Cancer Journey: Update

It was another busy week, but I don't feel like I'm any more informed. Just more testing...

December 31: we got home from NYC for NYE (which is also Matt's Birthday). It was also, MRI day.

January 1: tried to have a chill, relaxing New Year's

January 2: CT Scan and Bone Scan day. What would have been an easy. painless procedure wasn't so great due to an inexperienced aide who could not find an adequate vein (which was needed for the contrast dye injection). He stabbed me FOUR times before finally giving up and calling in the IV Team. They came over with a fancy ultrasound machine to locate a vein.

January 3: met with the Plastic Surgeon and discussed my reconstruction options. So, remember, I'm losing one boob regardless. So, now I decide if I want to get rid of both and proceed with reconstruction on both.

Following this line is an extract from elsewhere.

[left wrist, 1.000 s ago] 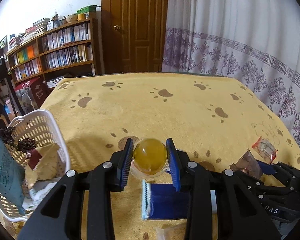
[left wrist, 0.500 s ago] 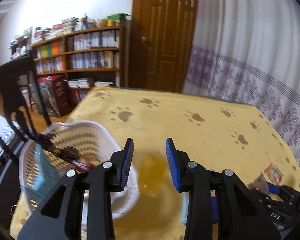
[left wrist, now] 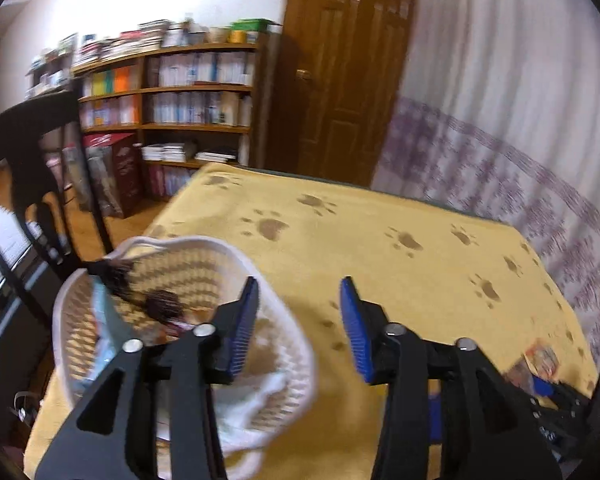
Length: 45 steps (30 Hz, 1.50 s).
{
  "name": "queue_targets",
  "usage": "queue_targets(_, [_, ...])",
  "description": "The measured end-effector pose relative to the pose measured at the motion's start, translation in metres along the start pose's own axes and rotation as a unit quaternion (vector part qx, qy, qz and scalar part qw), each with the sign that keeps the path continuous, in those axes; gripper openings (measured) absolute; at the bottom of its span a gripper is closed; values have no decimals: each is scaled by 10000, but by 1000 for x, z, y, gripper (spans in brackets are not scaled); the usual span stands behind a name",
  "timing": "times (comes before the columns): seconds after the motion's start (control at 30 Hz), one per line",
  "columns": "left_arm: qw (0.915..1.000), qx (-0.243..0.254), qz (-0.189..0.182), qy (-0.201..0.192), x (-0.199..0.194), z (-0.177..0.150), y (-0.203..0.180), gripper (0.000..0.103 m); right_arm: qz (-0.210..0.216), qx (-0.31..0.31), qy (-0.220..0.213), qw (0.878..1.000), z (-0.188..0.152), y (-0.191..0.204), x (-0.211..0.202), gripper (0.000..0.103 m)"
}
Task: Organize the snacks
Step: 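Return the left gripper to the table and grasp another yellow jelly cup, then carry the jelly cup over the basket and open the left gripper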
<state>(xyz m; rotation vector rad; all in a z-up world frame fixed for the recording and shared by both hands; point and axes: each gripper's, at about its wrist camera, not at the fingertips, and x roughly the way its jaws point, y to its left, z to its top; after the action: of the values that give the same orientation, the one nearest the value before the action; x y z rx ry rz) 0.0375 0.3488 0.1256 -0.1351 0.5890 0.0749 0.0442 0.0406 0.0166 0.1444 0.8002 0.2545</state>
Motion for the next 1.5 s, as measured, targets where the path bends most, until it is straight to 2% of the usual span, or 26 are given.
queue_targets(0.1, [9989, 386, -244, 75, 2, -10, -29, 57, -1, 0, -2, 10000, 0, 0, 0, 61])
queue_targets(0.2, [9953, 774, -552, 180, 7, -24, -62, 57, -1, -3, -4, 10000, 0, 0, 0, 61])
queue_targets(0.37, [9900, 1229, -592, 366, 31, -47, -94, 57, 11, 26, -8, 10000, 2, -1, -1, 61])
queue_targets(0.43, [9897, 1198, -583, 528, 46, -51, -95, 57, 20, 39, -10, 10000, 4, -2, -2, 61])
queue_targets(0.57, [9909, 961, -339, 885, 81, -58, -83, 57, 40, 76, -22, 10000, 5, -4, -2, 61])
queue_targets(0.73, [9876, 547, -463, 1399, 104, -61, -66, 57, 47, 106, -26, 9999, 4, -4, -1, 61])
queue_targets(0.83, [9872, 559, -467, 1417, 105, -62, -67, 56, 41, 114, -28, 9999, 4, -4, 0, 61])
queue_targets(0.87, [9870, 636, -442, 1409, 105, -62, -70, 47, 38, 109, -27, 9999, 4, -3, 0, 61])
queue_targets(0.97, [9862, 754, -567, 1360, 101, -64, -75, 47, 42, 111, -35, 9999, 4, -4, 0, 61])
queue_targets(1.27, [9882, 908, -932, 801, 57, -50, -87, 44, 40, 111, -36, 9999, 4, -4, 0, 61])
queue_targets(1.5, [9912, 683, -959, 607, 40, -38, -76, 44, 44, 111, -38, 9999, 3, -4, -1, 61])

OR, do I have a mastectomy on just one boob and reconstruct it. I had so many questions but ultimately, my expectations were placed into realistic territory and I realized we're talking about reconstructed boob mounds, without nipples. Yeah, for some reason I never thought about the nip and that it too would be gone. And that the scars we're talking about aren't the tiny cosmetic ones, they are the gnarly cancer surgery ones. Of course, my nipples would be something I need to consider. A reconstructed protruding "tip" or a 3D tattoo that looks like a nipple. But it didn't really matter, nipple decisions can wait. That would be like 3 surgeries and many months away. Basically, at this point all that I need to decide is one boob or two. And tissue expanders to make room for implants or do I want tissue taken from my stomach or thigh to be used to make my mound boob? FFS!

January 4: met with the genetic counselor and proceeded with the tests to see if I have the BRCA genes.

So, where are we a week later? I don't know. I don't know much more than I knew before. I'm awaiting test results from my MRI and CT/Bone scans. We're still crossing our fingers that the cancer hasn't spread to any lymph nodes or any place really. Once we know this information we can determine if I need any pre-op treatment (chemotherapy). AND we can finally schedule the mastectomy, where honestly I don't know if I will make the decision on one or two until the last possible second.


1 comment

  1. Thank you for sharing, I'm sure it isn't easy. If you, Matt, or the kids need ANYTHING, let us know. We are only one direct flight away! Seriously, need the house cleaned? Need someone to push kids in a swing for 5, 6, 10 hours? WE LOVE YOU!